卻說殷秀秀飛也似的逃回府中,隨即命人緊閉大門,這時的她,已經初步恢復了鎮定。
片刻之後,門外傳來殷天錫殺豬般的叫喊聲,很快,他也被放進府中,
殷天錫來到姐姐的閨房外。
「跪下!」隔著窗戶,女子含怒輕叱!
殷天錫天不怕地不怕,就怕他姐姐,只得乖乖跪了下去。
俏丫鬟來到屋外,低聲跟殷天錫詢問了來龍去脈后,便回屋稟報小姐。
聽聞是高廉看上了自己,欲追求而不得,偶然機會,從殷天錫口中得知自己正打算置辦家產的消息,便打算奪取柴皇城的宅子,送給自己,博取歡心時,殷秀秀便有些哭笑不得。
心想今日的兇案,鬧了半天,居然還是因自己而起。
她沉吟良久,便起身命丫鬟取來一幅地圖,仔細查看。
片刻之後,她越看便越是心驚,神情也越來越凝重。
俏丫鬟上前詢問。
殷秀秀指著地圖,說道:「剛才那個殺人的黑旋風李逵,不是旁人,正是水泊梁山賊寇頭領宋江的心腹!」
「梁山有上萬名賊寇,當初他們為了救宋江,打破江州城,此地距梁山也不遠,這裡怕也不安全了。」
小嬋聞言,頓時也是臉上變色,「啊?難怪他如此兇惡,原來是個殺人如麻的兇徒!那,我們該怎麼辦?」
殷秀秀皺了皺眉,苦惱地嘆了口氣,「現在手頭情報不足,無法做出判斷,小嬋,你派遣得力人手,立即去打聽今日柴府之事的後繼,以及那個柴進的來歷,越快越好。」
小嬋應了一聲,正待出門,突然想起一事,便問道:「那少爺怎麼辦?」
「讓他先跪著吧!」少女惡狠狠地說道,「若不是他多事,如何會惹得李逵這個殺人魔頭出來?」
一個時辰之後,
小嬋匆匆趕回,
發現殷天錫還在閨房外面跪著,被太陽曬得頭昏眼花。
小嬋匆匆走進殷秀秀的閨房,卻見自家小姐,正托著香腮,在那裡凝神苦思,便急忙上前稟報。
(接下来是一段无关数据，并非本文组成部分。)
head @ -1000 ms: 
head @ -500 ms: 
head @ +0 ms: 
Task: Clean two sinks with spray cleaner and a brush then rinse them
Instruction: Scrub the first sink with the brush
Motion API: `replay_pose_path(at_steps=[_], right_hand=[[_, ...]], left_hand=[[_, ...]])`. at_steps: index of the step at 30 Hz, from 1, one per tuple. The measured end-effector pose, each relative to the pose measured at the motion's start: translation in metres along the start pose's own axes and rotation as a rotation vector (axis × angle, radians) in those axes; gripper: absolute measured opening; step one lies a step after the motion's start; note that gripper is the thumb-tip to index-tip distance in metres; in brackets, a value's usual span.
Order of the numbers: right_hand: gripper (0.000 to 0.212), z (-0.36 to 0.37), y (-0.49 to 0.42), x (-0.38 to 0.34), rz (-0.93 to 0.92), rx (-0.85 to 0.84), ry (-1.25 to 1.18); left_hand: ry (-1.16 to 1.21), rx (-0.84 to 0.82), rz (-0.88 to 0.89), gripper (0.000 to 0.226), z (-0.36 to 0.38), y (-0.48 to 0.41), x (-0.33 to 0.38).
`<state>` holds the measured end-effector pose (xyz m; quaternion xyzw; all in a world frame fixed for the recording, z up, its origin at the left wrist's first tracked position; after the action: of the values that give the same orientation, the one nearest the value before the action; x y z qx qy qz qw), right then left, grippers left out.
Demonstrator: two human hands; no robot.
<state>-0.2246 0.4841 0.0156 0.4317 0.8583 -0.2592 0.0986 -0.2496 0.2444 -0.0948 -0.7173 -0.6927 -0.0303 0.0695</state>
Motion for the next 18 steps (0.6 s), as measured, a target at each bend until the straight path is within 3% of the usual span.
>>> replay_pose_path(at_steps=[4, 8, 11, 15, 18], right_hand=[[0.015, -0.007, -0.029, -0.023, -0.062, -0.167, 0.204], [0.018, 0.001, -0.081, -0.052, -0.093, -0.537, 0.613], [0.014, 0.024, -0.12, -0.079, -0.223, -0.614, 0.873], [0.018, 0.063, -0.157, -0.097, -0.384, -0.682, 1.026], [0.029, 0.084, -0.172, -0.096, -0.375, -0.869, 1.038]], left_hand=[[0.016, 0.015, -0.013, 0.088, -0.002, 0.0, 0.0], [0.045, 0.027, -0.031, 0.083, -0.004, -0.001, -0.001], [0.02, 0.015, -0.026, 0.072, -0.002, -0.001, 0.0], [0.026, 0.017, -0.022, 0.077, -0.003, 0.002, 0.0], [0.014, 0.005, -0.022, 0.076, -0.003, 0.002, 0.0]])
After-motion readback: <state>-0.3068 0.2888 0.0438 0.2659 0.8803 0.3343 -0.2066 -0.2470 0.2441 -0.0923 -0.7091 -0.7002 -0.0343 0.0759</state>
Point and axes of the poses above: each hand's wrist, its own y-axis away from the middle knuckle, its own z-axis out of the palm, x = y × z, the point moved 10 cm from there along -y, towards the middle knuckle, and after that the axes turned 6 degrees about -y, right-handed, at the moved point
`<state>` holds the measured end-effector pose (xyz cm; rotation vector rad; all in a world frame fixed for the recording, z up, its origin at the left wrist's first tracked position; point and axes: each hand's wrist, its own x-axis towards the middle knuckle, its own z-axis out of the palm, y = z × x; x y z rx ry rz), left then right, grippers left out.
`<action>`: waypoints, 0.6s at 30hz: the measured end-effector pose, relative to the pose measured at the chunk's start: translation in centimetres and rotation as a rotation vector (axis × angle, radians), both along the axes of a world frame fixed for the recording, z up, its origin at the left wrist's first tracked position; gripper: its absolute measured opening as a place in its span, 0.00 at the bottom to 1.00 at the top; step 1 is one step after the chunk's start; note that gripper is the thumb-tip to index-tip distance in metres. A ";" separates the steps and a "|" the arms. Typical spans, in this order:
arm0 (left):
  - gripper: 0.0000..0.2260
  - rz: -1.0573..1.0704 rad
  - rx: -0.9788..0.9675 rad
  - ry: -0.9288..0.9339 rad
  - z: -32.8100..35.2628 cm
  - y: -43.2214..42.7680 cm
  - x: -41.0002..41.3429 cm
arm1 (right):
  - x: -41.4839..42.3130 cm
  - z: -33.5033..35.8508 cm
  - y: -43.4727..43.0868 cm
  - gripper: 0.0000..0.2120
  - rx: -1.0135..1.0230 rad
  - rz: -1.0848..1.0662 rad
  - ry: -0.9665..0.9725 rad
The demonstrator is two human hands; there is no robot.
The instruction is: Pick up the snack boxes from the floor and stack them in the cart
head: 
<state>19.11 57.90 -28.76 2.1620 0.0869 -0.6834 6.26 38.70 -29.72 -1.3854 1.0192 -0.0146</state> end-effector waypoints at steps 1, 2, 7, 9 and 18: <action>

「小姐,因惱恨柴進縱容奴僕李大,打死他家管家,高知州一怒之下,已經將柴進打入大牢,打算將他秋後問斬,
另外,這個柴進的來歷,奴婢也打聽到了,此人是後周皇族後裔,仗義疏財,最好結交江湖朋友,還有個綽號,叫做小旋風。」
殷秀秀聞言,微微頷首,「果然不出我所料。」
「怎麼?小姐發現了什麼?」俏丫鬟追問道。